Spent most of today poking around at these here Netscape Java security bugs (Wired, Sun). They're real, and they're pretty ugly. I've turned off Java in Netscape for the moment, just because the exploit is so simple and so widely-publicized (but Netscape's still IMHO more secure than IE).

Remember kids, when Java says "protected" it means "protected against anyone but subclasses of me". But if you're not a final class, anyone can create a subclass of you, and that subclass may be In the Thrall of the Dark Side!!

From Apathy, The Adventures of the Boy with Immovable Hair! Very strange ASCII-art cartoons.

From Pursed lips: Dick Cheney's daughter is apparently non-traditional, sexual-preference-wise. This is IMHO very cool, as it suggests he will not be an utterly flaming whacko on the subject if by some unhappy chance he ends up in An Important Government Post again.

While Mary Cheney has never held a press conference to discuss her orientation, she has been considered "out" by the gay and lesbian community for some time. Some speculate that her very presence in Dick Cheney's campaign can only help advance the acceptance of gay issues within the Republican party.

On yesterday's fears of the Greens, a reader writes:

Does the BBC count as government (controlled/subsidised) media?

I don't know much about the BBC; does it? How much of its funding depends on the government? To what extent would you trust it to tell you truths that the government didn't want you to hear? Tell me, and I'll put it in the log!

Pennsylvania law against spreading computer viruses (at least to people who don't want them).

More smart stuff from that Joel guy: Microsoft Goes Bonkers:

And if you go too far up, abstraction-wise, you run out of oxygen. Sometimes smart thinkers just don't know when to stop, and they create these absurd, all-encompassing, high-level pictures of the universe that are all good and fine, but don't actually mean anything at all.

Nice to see one's own feelings shared by someone who seems to know what he's talking about. When I come away from a talk, or a whitepaper, or a website, thinking "They weren't saying anything at all, were they?", I often wonder if I'm just missing something important. I suspect I'm usually not. He said modestly.
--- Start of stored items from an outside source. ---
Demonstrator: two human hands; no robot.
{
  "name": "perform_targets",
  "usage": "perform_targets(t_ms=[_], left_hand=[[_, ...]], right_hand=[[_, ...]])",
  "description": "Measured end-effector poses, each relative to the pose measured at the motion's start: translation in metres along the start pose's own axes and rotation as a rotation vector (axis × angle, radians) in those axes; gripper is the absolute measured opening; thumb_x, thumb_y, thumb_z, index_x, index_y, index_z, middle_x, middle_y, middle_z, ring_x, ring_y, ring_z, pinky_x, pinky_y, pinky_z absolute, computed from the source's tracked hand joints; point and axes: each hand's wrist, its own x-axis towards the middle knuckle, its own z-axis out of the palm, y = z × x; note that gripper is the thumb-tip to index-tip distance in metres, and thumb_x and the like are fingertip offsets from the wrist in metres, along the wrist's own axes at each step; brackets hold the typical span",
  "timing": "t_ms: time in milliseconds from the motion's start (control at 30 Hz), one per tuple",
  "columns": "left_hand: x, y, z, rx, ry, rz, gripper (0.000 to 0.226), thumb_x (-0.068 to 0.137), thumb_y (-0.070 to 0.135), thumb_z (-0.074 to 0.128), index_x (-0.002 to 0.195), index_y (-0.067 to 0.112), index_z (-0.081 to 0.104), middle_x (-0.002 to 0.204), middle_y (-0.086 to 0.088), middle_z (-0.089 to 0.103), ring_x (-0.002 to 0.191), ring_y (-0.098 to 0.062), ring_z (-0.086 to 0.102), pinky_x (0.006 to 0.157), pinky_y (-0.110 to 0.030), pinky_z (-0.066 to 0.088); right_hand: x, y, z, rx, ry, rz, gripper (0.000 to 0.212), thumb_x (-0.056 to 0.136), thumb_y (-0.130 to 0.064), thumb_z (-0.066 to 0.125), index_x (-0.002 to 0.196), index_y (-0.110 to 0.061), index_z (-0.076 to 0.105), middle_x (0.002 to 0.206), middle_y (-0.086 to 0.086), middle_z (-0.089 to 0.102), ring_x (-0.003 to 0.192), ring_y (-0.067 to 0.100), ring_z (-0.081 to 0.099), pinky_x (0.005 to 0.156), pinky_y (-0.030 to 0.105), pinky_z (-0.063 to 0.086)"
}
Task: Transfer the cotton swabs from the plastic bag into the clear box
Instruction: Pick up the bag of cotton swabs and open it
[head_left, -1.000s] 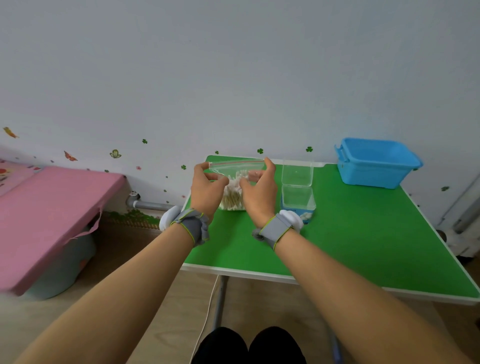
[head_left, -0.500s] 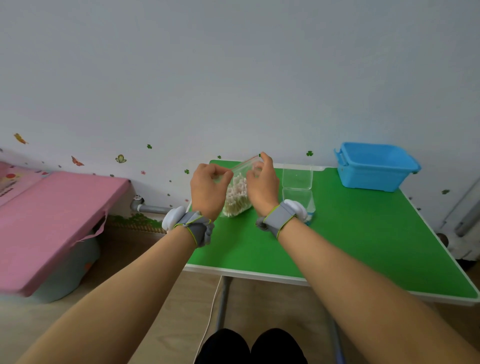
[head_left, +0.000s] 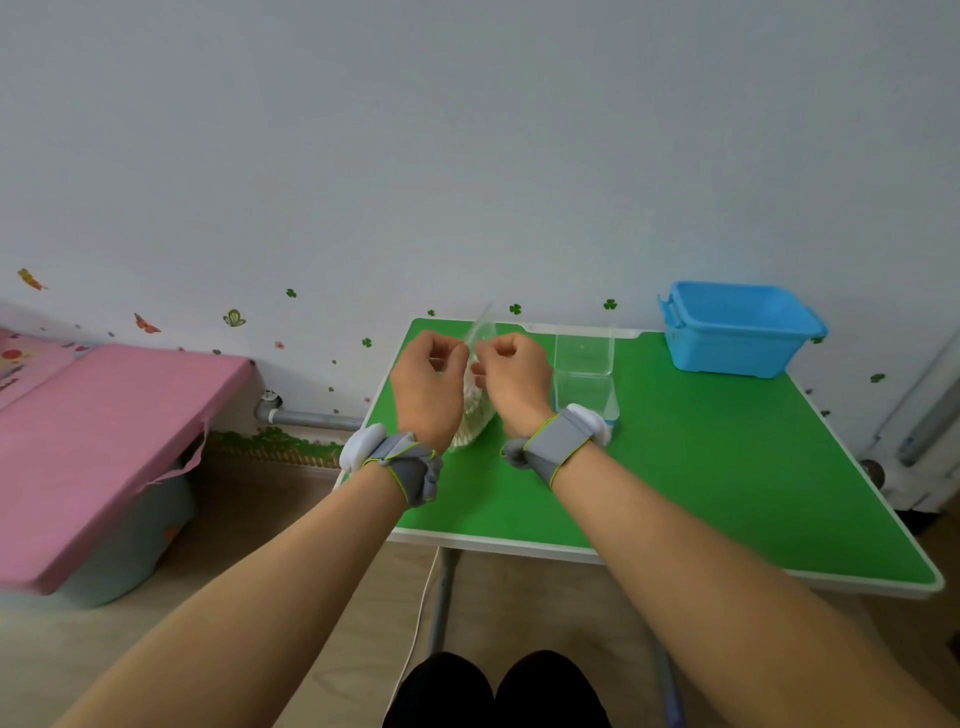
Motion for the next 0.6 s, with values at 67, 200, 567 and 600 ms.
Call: perform_targets(t_ms=[67, 200, 567, 600], left_hand=[[-0.001, 0.001, 0.001, -0.001, -0.024, -0.021, 0.010, 0.088, 0.014, 0.059, 0.082, 0.008, 0.065, 0.077, -0.004, 0.064, 0.075, -0.023, 0.060, 0.075, -0.049, 0.055], [-0.007, 0.000, 0.002, -0.039, -0.092, -0.113, 0.018, 0.087, 0.017, 0.057, 0.081, 0.005, 0.069, 0.075, -0.009, 0.068, 0.066, -0.019, 0.058, 0.070, -0.041, 0.053], [-0.009, 0.001, 0.000, -0.142, -0.166, -0.157, 0.012, 0.086, 0.009, 0.063, 0.096, 0.005, 0.069, 0.084, -0.013, 0.066, 0.072, -0.020, 0.058, 0.063, -0.029, 0.047], [-0.008, 0.001, 0.001, -0.141, -0.167, -0.157, 0.012, 0.087, 0.009, 0.063, 0.096, 0.005, 0.069, 0.085, -0.015, 0.066, 0.073, -0.021, 0.058, 0.064, -0.029, 0.047]], right_hand=[[0.003, 0.000, -0.001, 0.028, -0.027, 0.027, 0.017, 0.085, -0.010, 0.061, 0.068, -0.014, 0.063, 0.074, 0.007, 0.069, 0.082, 0.029, 0.070, 0.082, 0.050, 0.055], [0.004, 0.006, -0.008, 0.117, -0.054, 0.092, 0.024, 0.080, -0.007, 0.064, 0.058, -0.013, 0.064, 0.065, 0.008, 0.067, 0.067, 0.025, 0.065, 0.080, 0.050, 0.057], [0.006, 0.001, -0.022, 0.281, -0.175, 0.146, 0.019, 0.085, -0.010, 0.068, 0.073, 0.000, 0.059, 0.070, 0.012, 0.065, 0.049, 0.012, 0.066, 0.051, 0.022, 0.054], [0.005, 0.002, -0.022, 0.282, -0.177, 0.143, 0.018, 0.085, -0.009, 0.068, 0.072, 0.000, 0.059, 0.069, 0.013, 0.064, 0.048, 0.012, 0.065, 0.051, 0.022, 0.054]])
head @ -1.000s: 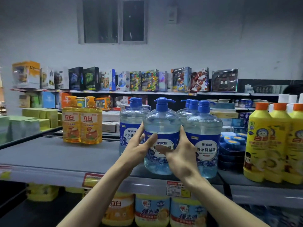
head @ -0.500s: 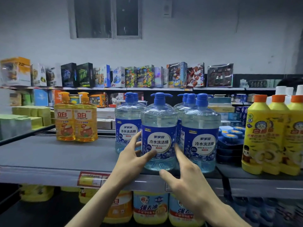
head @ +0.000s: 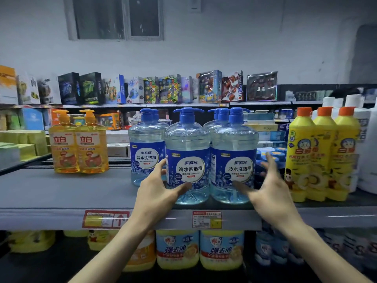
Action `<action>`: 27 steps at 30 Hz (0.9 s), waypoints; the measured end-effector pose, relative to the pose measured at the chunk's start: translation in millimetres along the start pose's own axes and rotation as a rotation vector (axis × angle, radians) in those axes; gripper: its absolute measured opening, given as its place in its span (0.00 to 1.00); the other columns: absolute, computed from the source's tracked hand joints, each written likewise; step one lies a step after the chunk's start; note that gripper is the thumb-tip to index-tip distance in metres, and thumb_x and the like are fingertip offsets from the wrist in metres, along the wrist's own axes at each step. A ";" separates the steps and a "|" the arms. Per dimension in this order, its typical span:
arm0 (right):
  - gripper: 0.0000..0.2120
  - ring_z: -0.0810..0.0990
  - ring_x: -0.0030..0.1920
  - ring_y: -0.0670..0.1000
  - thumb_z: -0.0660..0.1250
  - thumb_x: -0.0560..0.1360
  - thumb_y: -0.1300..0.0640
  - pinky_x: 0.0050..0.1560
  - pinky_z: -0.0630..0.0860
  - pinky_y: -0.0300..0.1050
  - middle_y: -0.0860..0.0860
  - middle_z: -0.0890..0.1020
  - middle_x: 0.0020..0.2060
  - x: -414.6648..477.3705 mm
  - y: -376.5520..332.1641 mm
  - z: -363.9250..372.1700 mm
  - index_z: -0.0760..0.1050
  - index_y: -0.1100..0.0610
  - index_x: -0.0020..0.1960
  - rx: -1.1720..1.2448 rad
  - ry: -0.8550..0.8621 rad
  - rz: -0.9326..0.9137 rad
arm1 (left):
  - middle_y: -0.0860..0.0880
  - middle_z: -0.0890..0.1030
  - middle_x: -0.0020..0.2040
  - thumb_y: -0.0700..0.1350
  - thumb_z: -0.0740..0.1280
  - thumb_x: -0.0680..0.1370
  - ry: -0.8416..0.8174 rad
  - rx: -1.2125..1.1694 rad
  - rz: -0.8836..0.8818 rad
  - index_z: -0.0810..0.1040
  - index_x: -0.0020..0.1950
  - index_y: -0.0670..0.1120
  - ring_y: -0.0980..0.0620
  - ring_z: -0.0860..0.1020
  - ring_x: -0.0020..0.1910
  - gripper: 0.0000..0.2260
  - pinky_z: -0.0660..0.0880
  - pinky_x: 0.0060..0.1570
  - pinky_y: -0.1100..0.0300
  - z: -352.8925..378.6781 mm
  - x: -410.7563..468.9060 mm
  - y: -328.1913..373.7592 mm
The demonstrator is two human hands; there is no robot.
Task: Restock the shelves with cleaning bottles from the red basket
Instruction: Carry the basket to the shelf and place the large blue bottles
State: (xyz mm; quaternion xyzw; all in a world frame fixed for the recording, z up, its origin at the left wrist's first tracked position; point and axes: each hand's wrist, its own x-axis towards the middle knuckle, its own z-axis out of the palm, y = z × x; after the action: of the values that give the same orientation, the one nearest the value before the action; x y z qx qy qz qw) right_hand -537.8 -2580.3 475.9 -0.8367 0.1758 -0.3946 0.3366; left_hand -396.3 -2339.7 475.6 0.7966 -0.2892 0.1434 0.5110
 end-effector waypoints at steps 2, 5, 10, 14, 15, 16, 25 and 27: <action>0.55 0.78 0.68 0.53 0.81 0.68 0.39 0.68 0.76 0.52 0.48 0.76 0.71 3.2 1.7 4.7 0.53 0.48 0.83 0.034 -0.084 0.003 | 0.68 0.77 0.59 0.58 0.81 0.71 -0.018 0.034 0.047 0.66 0.80 0.56 0.62 0.78 0.60 0.42 0.74 0.61 0.68 1.7 -1.6 3.5; 0.54 0.79 0.66 0.54 0.82 0.65 0.36 0.66 0.78 0.53 0.50 0.77 0.68 3.6 1.0 15.2 0.57 0.48 0.80 0.034 -0.026 -0.015 | 0.72 0.76 0.57 0.52 0.81 0.74 -0.068 0.036 0.068 0.65 0.79 0.60 0.74 0.75 0.54 0.38 0.72 0.59 0.74 0.0 1.9 1.6; 0.54 0.80 0.63 0.56 0.82 0.60 0.32 0.59 0.80 0.56 0.52 0.78 0.67 6.4 3.3 26.5 0.58 0.48 0.76 -0.007 0.057 -0.026 | 0.70 0.79 0.61 0.54 0.80 0.74 -0.066 0.010 0.056 0.63 0.81 0.63 0.65 0.81 0.59 0.41 0.79 0.68 0.51 -3.9 4.7 -10.2; 0.52 0.79 0.54 0.48 0.83 0.61 0.35 0.50 0.74 0.43 0.46 0.78 0.60 5.8 5.4 28.2 0.60 0.49 0.75 -0.006 0.076 -0.059 | 0.62 0.82 0.68 0.67 0.77 0.70 -0.018 0.033 0.080 0.57 0.84 0.62 0.57 0.82 0.64 0.48 0.79 0.67 0.49 -0.2 2.8 -21.9; 0.52 0.78 0.53 0.46 0.84 0.62 0.36 0.48 0.72 0.40 0.44 0.77 0.59 5.6 5.8 28.2 0.60 0.50 0.76 -0.007 0.076 -0.064 | 0.61 0.81 0.69 0.70 0.75 0.69 -0.006 0.046 0.081 0.56 0.85 0.62 0.56 0.82 0.65 0.49 0.79 0.67 0.49 0.4 2.7 -23.3; 0.52 0.78 0.52 0.46 0.84 0.62 0.37 0.46 0.71 0.36 0.43 0.77 0.58 5.8 7.0 28.5 0.60 0.50 0.76 -0.006 0.073 -0.065 | 0.60 0.81 0.70 0.71 0.74 0.69 0.010 0.062 0.085 0.56 0.85 0.61 0.56 0.82 0.65 0.50 0.79 0.67 0.50 1.3 2.9 -23.8; 0.52 0.82 0.61 0.53 0.82 0.64 0.34 0.57 0.81 0.58 0.46 0.79 0.66 6.8 8.1 27.7 0.54 0.43 0.76 -0.007 -0.003 -0.004 | 0.59 0.82 0.68 0.64 0.76 0.73 0.026 0.104 0.073 0.55 0.86 0.60 0.55 0.82 0.65 0.47 0.79 0.65 0.50 3.4 -0.6 -19.5; 0.51 0.82 0.63 0.57 0.80 0.64 0.30 0.56 0.81 0.60 0.48 0.78 0.68 6.5 4.1 24.6 0.52 0.42 0.75 -0.088 -0.012 0.001 | 0.58 0.82 0.69 0.64 0.76 0.74 -0.005 0.122 0.063 0.54 0.86 0.60 0.53 0.82 0.65 0.46 0.79 0.66 0.48 0.7 -3.1 -12.9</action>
State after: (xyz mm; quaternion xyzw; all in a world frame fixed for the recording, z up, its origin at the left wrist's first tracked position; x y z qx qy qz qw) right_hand -514.7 -2576.4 465.2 -0.8530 0.1916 -0.3810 0.3008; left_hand -390.9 -2335.4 464.2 0.8171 -0.3063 0.1746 0.4561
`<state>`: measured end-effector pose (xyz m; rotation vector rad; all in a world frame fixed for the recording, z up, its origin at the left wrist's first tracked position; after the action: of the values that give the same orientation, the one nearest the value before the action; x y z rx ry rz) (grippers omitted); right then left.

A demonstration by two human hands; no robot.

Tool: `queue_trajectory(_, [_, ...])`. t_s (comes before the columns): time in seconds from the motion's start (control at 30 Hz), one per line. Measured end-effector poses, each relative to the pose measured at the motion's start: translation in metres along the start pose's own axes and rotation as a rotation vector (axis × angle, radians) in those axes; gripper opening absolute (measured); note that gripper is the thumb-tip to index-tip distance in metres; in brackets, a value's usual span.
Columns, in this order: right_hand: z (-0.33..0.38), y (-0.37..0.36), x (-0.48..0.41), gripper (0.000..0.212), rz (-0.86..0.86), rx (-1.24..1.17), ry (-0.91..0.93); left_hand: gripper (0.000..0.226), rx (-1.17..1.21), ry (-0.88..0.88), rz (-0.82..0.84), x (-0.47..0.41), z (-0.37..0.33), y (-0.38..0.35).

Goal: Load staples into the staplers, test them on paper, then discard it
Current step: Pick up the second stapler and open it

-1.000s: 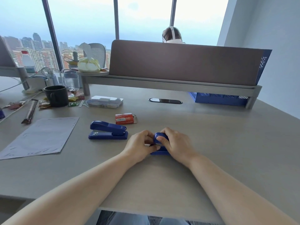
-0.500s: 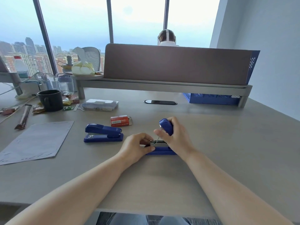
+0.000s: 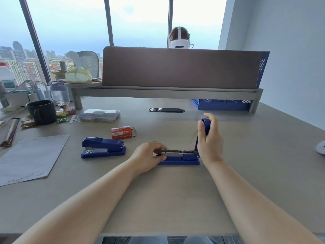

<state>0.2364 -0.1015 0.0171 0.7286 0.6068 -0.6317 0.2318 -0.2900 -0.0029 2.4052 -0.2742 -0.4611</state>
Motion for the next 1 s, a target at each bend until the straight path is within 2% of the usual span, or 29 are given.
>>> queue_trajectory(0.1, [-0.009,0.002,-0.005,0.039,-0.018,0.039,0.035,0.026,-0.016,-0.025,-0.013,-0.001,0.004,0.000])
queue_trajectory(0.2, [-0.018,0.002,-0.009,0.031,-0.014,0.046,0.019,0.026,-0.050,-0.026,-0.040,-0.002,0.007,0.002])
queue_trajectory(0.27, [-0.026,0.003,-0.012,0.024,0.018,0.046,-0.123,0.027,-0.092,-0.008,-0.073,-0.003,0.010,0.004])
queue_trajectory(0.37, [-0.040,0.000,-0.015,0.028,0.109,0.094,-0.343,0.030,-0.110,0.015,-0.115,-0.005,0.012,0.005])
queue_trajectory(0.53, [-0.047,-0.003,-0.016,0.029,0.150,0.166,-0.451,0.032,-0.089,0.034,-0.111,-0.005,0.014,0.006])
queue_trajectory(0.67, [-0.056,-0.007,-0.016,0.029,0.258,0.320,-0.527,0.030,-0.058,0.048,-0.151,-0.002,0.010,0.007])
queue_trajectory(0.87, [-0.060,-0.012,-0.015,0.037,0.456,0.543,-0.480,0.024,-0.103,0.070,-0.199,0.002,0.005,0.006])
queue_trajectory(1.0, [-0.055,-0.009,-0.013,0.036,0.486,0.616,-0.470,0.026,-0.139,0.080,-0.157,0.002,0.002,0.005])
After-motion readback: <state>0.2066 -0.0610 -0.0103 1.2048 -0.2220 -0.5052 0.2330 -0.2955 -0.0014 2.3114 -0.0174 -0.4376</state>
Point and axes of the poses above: each hand's wrist, its own x-axis away from the middle knuckle, its own y-axis out of the back of the hand, z = x × y, the point moved 1 cm from there along -x, towards the middle knuckle, and after that the axes turned 14 degrees about x, right-handed, at the moved point
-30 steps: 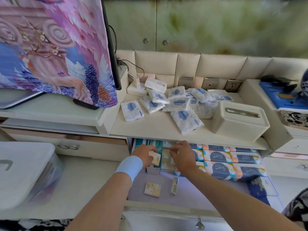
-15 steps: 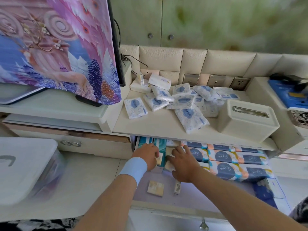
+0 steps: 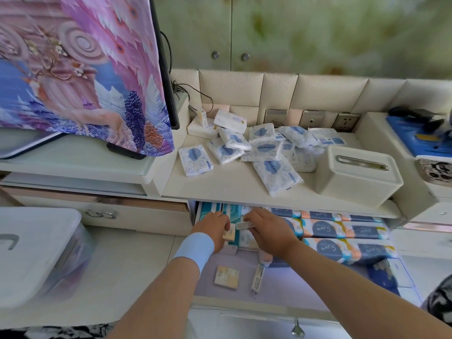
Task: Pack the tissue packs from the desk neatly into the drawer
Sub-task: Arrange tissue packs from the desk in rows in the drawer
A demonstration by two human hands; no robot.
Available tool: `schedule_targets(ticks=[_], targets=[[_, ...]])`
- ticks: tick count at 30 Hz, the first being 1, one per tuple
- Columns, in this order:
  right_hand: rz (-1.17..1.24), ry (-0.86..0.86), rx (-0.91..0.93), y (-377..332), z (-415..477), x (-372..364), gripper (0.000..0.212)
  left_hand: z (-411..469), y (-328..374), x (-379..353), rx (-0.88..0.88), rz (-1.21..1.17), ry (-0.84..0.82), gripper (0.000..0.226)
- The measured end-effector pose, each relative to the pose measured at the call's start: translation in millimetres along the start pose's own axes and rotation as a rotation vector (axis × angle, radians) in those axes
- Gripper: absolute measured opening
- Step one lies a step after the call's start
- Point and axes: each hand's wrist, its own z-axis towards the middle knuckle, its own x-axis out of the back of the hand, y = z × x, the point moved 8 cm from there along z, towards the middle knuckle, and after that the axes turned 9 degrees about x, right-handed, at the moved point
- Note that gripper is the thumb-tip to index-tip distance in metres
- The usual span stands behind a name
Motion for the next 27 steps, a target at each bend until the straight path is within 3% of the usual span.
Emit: schedule_targets(ticks=[3, 6, 12, 15, 17, 19, 22, 27], targets=[[-0.118, -0.145, -0.075, 11, -7, -17, 0.030, 0, 1, -1, 0.000, -0.002, -0.006, 0.036], [-0.158, -0.269, -0.091, 10, -8, -36, 0.028, 0, 1, -1, 0.001, -0.006, 0.002, 0.036], [-0.264, -0.291, -0.050, 10, -4, -40, 0.028, -1, 3, 1, -0.007, -0.003, 0.003, 0.036], [-0.143, -0.151, -0.015, 6, -5, -17, 0.026, -1, 5, 5, -0.009, -0.030, -0.001, 0.031], [-0.092, -0.069, 0.041, 5, -14, 0, 0.038, 0, 8, 8, 0.013, -0.095, -0.004, 0.027], [-0.149, -0.168, 0.084, 12, -31, 0, 0.067, 1, 13, 9, 0.024, -0.143, -0.009, 0.027], [-0.278, -0.342, -0.014, 38, -56, -11, 0.091, -1, 31, 8, -0.019, -0.168, -0.021, 0.028], [-0.324, -0.331, -0.312, 65, -68, -13, 0.080, -3, 62, -2, -0.117, -0.017, -0.068, 0.033]])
Wednesday, August 9, 2000  permanent URL for this entry

Infinite regresses are interesting. There are all sorts of things that we usually expect to be justified by something else, but of course that can't go on forever! Or rather, it can. You have to either stop eventually at something that isn't justified by anything else, or find a loop (where two or more things all jutsify each other, directly or indirectly), or keep going forever.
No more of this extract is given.